In and of itself, this doesn't seem all that important, but as we noted in the lecture, it does lead to some neat predictions. Consider the "cartoon bugs" on slides 62-70, which can be described using the following structured lists:

Bug A {
  head: yellow
  body: brown
  wings: blue

Bug B {
  head: yellow
  body: green
  wings: blue

Bug C {
  head: green
  body: yellow
  wings: blue

As we showed in the lecture, most people intuitively think Bugs A and B are more similar to each other than Bugs A and C. All three bugs are composed of the same three body parts (head, body, wings) and match on two of the three colours (yellow and blue), yet we intuitively feel that the fact that Bugs A and B both have yellow heads is important, and so we judge these to be more similar.

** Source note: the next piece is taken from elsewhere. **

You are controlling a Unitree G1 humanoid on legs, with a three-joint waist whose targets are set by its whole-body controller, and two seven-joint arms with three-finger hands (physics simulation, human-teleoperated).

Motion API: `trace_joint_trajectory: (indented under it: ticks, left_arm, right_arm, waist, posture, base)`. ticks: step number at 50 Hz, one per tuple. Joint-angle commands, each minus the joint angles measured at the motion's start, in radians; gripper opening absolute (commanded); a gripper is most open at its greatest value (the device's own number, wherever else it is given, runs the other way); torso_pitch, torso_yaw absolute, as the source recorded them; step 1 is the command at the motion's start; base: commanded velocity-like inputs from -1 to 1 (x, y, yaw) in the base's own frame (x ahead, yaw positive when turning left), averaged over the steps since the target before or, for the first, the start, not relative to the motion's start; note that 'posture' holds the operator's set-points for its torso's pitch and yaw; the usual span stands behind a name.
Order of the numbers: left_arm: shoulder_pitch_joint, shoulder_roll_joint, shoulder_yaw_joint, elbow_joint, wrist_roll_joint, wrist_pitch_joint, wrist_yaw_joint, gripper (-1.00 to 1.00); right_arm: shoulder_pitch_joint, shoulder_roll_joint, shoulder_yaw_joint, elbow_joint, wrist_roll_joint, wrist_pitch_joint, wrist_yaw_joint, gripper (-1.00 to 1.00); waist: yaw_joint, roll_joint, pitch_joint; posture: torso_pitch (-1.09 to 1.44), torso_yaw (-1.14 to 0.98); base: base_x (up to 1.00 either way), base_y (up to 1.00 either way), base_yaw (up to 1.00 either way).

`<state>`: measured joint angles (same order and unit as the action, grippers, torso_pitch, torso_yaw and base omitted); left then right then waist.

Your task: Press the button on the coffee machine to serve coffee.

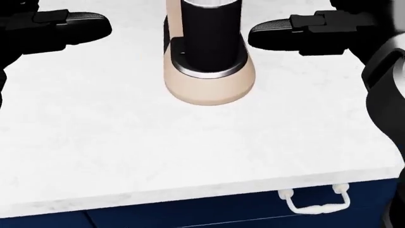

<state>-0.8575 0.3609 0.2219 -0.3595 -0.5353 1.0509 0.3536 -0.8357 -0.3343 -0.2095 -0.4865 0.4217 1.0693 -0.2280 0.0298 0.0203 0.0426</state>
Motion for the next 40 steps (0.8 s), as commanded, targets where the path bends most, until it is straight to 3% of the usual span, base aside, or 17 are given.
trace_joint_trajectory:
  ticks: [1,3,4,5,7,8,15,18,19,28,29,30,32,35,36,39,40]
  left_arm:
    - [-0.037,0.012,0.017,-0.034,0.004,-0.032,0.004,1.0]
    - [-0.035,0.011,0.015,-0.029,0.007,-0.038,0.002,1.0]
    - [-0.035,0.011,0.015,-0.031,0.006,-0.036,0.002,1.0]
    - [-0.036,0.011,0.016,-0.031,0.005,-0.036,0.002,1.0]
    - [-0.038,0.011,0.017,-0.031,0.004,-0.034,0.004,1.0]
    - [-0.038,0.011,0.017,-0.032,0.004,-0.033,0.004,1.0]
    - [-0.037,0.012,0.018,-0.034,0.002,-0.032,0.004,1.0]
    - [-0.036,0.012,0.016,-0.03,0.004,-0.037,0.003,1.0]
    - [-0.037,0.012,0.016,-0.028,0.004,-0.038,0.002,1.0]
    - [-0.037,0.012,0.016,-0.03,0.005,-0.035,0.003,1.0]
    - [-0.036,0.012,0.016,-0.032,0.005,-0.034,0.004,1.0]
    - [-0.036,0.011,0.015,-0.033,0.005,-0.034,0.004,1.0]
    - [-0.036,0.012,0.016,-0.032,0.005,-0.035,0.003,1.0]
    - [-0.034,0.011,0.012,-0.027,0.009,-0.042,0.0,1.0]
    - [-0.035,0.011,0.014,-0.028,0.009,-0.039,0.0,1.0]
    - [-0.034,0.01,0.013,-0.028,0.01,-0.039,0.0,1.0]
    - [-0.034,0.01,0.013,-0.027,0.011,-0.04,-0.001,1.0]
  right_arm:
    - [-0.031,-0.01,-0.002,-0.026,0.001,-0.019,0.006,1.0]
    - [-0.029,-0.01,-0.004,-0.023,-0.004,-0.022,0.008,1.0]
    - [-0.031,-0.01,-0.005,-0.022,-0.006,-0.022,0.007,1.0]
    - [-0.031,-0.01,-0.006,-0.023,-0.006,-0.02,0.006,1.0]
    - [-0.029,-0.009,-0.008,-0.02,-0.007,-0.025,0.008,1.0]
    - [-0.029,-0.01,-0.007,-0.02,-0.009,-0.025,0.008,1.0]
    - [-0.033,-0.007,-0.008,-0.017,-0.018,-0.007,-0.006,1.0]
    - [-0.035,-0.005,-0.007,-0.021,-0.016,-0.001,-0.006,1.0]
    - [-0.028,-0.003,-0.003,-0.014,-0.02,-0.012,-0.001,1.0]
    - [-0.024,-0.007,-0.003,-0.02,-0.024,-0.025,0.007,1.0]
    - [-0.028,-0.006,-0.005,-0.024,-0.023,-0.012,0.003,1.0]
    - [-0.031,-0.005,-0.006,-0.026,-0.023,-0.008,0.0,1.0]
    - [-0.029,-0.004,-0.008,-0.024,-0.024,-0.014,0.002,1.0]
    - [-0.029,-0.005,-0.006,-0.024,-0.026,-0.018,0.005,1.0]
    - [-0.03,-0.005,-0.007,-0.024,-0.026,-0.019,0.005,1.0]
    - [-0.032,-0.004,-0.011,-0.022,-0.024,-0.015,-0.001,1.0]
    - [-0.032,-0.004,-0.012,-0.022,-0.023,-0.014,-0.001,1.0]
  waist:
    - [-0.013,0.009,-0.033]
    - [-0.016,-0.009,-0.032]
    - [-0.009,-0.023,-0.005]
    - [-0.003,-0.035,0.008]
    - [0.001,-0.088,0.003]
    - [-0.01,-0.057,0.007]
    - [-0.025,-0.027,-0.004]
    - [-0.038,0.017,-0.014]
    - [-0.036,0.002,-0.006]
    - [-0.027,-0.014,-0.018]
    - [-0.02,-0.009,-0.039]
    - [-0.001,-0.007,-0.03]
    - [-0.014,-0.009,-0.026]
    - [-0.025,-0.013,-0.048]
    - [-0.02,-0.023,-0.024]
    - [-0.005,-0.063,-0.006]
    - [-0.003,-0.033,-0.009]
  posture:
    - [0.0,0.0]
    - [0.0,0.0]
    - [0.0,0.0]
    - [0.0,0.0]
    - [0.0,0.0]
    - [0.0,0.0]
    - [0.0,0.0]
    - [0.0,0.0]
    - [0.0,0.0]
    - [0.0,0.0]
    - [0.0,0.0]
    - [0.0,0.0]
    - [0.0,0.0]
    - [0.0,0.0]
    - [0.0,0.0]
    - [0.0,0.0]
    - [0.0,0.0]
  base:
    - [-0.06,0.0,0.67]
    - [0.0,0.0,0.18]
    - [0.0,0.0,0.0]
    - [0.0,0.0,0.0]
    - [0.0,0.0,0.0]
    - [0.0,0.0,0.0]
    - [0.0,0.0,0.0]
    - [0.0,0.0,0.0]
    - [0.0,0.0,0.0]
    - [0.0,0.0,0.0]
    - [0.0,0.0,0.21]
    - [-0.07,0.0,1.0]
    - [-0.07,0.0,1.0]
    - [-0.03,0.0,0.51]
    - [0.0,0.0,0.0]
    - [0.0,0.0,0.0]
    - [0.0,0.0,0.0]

This leads to the terminology:

In lecture, we described an experiment by Rob Goldstone (1994) in which he systematically manipulated the number of MIPs and MOPs shared by different objects, and showed that both kinds of match will tend to increase the perceived similarity between entities; but that the effect of MIPs is much larger than the effect of MOPs.

The conclusion from this kind of study is that the "structure" (i.e., the manner in which features are bound together into object representations - compare to the "feature binding" comments in the attention lecture) of an object plays a very important role in shaping how we perceive its similarities to other objects.

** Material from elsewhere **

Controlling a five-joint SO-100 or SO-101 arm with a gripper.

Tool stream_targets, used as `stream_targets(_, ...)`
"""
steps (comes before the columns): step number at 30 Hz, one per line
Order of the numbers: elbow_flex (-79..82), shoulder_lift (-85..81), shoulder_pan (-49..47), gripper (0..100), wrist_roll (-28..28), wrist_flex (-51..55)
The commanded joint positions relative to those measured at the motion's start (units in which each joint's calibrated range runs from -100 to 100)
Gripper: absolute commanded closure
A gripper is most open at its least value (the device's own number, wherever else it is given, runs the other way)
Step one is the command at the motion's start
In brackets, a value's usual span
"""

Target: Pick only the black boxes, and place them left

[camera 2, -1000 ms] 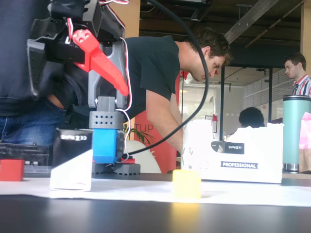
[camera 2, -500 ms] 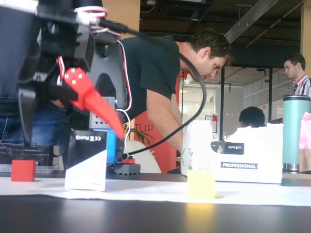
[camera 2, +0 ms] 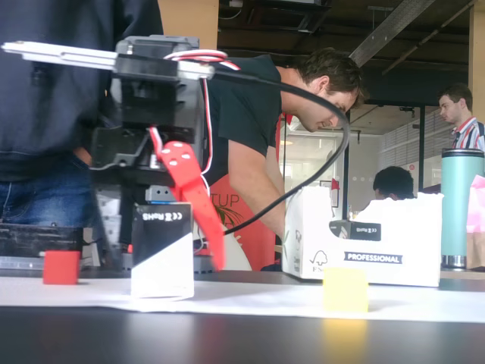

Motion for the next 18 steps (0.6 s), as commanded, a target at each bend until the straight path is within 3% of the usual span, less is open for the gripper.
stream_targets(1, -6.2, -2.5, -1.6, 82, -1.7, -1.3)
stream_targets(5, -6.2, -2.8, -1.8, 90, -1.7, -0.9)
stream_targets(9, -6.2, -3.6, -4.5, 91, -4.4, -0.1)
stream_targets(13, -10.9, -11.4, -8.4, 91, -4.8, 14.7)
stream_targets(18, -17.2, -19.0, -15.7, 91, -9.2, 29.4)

The final idea we talked about is the notion of stimulus transformation. According to this theory, the main idea is that "similarity mirrors processes", in the following sense - when we assess the similarity between two entities, we are sensitive to the number of "mental operations" that are required to transform one object into another. These kinds of mental operations don't necessarily have to be physically possible (e.g., in lecture I gave a silly example where "delete human" and "add cat" were listed as mental transformations), just easily imagined. For visual stimuli, the idea is not dissimilar to a kind of mental "photoshop". In real life, transforming a short person into a tall person would be terribly difficult if not impossible - but as a mental transformation it's not too difficult to do at all.

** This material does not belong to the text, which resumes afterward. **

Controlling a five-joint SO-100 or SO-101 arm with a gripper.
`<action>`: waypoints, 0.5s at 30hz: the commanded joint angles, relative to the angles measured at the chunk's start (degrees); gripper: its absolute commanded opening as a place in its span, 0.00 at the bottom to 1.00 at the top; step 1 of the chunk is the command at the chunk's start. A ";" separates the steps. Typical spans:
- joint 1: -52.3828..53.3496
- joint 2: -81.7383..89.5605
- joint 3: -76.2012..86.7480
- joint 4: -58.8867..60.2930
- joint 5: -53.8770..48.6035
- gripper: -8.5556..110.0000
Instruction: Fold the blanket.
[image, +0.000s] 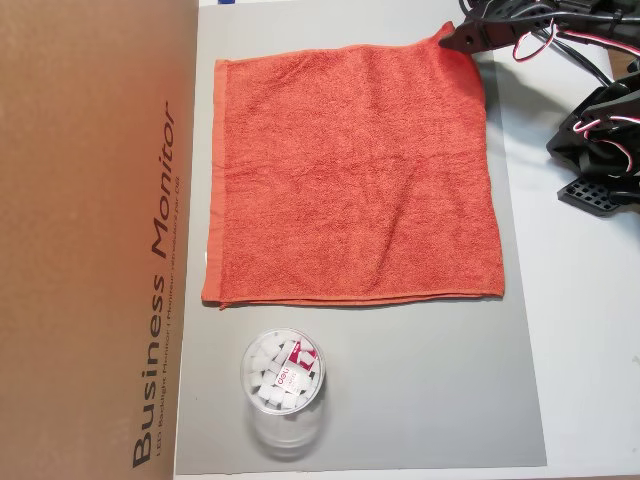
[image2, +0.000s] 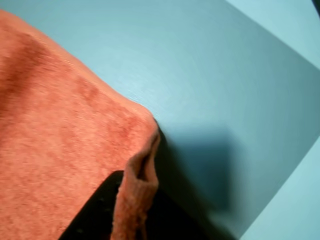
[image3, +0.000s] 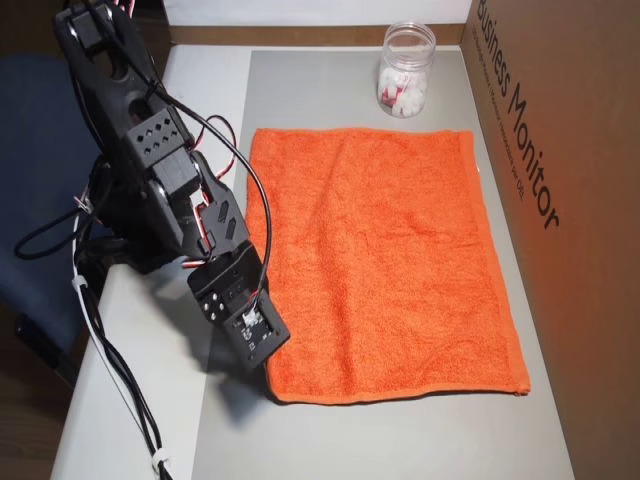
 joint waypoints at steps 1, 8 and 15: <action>-0.70 3.87 -0.97 -0.62 0.35 0.07; -3.08 7.47 -0.97 -1.41 0.35 0.07; -7.91 11.87 -1.67 -1.49 0.35 0.07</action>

The transformational approach leads to some unique predictions of its own. For instance, consider these two bug stimuli:

Bug A {
  head: yellow
  body: yellow

Bug B {
  head: yellow
  body: blue

If I wanted to transform Bug A into Bug B using a typical image manipulation program like photoshop, it would take two steps -- I'd first have to "create" blue (by selecting it from the palette), and then I'd have to "fill" the body with this colour. Going the other way (turning B into A), however, only takes one step: because the image of Bug B already has yellow in it, I can go straight to "filling" the body with yellow.

Admittedly, in real photo editing it's a bit messier than this story, and of course real world similarity judgment is also messier than this, but hopefully you can get a sense of what the theory implies... Among other things it offers an explanation of asymmetric similarity. If it's easier to transform A into B than vice versa, it means we will perceive the similarity from A to B as higher than the similarity from B to A.

In the lecture, I described an experiment that aimed to test this idea (Hodgett & Hahn 2012 - see slide 92 in particular) in which they showed exactly this effect on reaction times. In their task, they presented one stimulus (A) on screen briefly, then replaced it with another one (B) shortly afterwards and asked people to judge if it was the same object or a different one. The experiment included many different pairs of stimuli, and (of course) on half the trials the second stimulus was the same as the first one (so you can't guess!). Critically, the design included cases where the sequence went from A to B, and other trials with the same two items in reverse order (from B to A). The items A and B were chosen so that one direction was predicted to be "shorter" (i.e., fewer transformations, higher similarity) than the other; and what they found was that people were slightly slower (about 12ms) to perceive the difference in those cases, suggesting that the transformational theory does successfully predict asymmetric similarities.